(THE PROBLEM): Filter the data below, keeping only lines that contain "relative".

(SOURCE DATA):
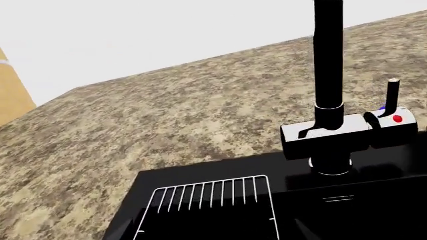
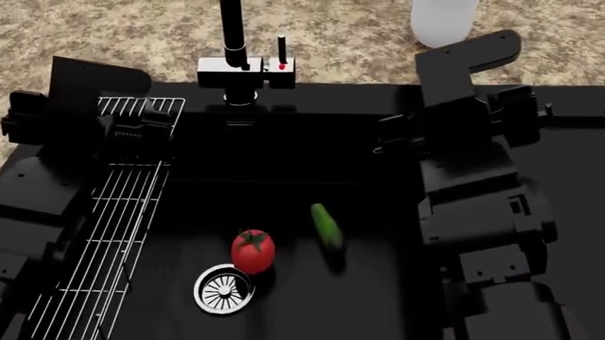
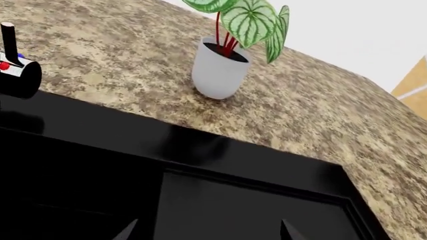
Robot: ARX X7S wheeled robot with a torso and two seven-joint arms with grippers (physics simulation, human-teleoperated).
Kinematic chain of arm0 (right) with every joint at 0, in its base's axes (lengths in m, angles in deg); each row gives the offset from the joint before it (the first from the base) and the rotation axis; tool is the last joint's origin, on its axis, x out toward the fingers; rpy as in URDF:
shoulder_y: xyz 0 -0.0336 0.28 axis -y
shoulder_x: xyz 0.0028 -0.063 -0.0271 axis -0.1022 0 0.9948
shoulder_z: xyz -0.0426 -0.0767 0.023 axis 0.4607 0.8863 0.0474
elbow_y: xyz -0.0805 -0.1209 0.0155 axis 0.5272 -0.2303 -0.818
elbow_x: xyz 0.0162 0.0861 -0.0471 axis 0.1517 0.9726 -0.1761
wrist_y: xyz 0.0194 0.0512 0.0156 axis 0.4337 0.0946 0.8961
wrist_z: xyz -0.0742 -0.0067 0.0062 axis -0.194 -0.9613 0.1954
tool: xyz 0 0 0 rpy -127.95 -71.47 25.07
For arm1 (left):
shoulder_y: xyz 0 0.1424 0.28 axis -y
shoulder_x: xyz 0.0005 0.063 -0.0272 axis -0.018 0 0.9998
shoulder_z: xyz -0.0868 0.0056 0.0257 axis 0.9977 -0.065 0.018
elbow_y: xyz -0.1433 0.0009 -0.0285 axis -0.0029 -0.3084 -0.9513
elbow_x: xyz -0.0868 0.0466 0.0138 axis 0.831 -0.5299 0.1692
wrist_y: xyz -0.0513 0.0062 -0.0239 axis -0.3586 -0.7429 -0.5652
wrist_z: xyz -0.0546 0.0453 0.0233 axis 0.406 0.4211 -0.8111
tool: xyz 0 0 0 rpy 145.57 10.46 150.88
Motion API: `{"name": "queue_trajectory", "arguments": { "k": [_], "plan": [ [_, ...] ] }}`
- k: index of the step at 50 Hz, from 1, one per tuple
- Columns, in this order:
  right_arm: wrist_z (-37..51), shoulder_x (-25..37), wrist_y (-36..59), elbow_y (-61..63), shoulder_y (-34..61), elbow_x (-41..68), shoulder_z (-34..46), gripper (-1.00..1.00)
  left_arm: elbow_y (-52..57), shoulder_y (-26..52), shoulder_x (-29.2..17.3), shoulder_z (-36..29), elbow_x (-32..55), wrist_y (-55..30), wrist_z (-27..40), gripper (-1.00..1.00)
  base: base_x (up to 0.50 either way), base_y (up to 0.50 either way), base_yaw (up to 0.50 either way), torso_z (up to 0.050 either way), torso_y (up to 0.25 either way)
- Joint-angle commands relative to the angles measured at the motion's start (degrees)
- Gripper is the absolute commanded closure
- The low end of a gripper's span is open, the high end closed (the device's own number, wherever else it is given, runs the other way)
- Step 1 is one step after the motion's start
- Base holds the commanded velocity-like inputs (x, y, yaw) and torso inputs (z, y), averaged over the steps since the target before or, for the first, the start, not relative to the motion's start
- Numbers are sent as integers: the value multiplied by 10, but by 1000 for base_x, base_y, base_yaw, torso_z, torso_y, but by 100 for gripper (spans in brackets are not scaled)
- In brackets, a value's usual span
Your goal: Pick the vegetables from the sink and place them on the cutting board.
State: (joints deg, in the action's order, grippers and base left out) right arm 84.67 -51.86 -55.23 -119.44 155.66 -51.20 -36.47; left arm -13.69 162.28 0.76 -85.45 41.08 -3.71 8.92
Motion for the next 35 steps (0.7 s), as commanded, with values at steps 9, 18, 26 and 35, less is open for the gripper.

(OUTPUT OF THE TASK):
- Joint-angle commands relative to the angles measured at the motion's start (degrees)
- Base holds the commanded velocity-like inputs (x, y, yaw) and torso inputs (z, y), averaged over the steps since the target before or, for the first, the start, not relative to the motion's start

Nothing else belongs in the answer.